Title | Semi-black-box Attacks Against Speech Recognition Systems Using Adversarial Samples |
Publication Type | Conference Paper |
Year of Publication | 2019 |
Authors | Wu, Yi, Liu, Jian, Chen, Yingying, Cheng, Jerry |
Conference Name | 2019 IEEE International Symposium on Dynamic Spectrum Access Networks (DySPAN) |
Keywords | adversarial attacks, adversarial samples, adversary-expected transcript texts, automatic speech recognition systems, Black Box Security, composability, Computational modeling, Deep Neural Network, deep neural networks, genetic algorithms, gradient descent algorithm, gradient methods, gradient-independent genetic algorithm, Hidden Markov models, high attack success rate, Kaldi, Metrics, neural nets, Perturbation methods, pubcrawl, resilience, Resiliency, security of data, security vulnerabilities, semi-black-box attacks, semiblack-box attack, Sociology, Speech recognition, Statistics, targeted ASR systems, white-box attacks |
Abstract | As automatic speech recognition (ASR) systems have been integrated into a diverse set of devices around us in recent years, security vulnerabilities of them have become an increasing concern for the public.
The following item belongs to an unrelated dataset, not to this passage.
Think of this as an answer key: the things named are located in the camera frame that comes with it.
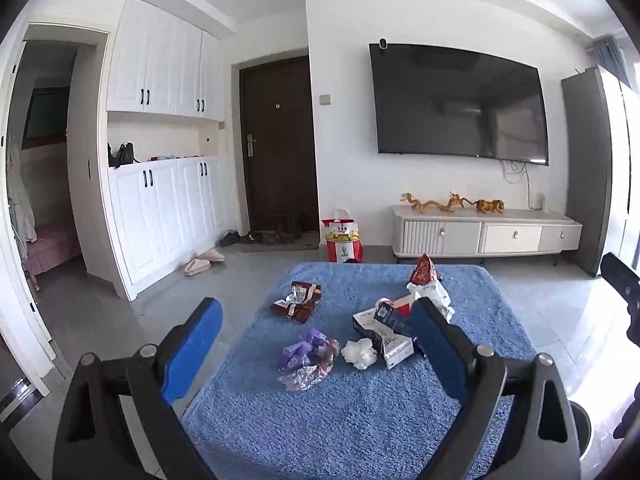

Existing studies have demonstrated that deep neural networks (DNNs), acting as the computation core of ASR systems, is vulnerable to deliberately designed adversarial attacks. Based on the gradient descent algorithm, existing studies have successfully generated adversarial samples which can disturb ASR systems and produce adversary-expected transcript texts designed by adversaries. Most of these research simulated white-box attacks which require knowledge of all the components in the targeted ASR systems. In this work, we propose the first semi-black-box attack against the ASR system - Kaldi. Requiring only partial information from Kaldi and none from DNN, we can embed malicious commands into a single audio chip based on the gradient-independent genetic algorithm. The crafted audio clip could be recognized as the embedded malicious commands by Kaldi and unnoticeable to humans in the meanwhile. Experiments show that our attack can achieve high attack success rate with unnoticeable perturbations to three types of audio clips (pop music, pure music, and human command) without the need of the underlying DNN model parameters and architecture. |
DOI | 10.1109/DySPAN.2019.8935789 |
Citation Key | wu_semi-black-box_2019 |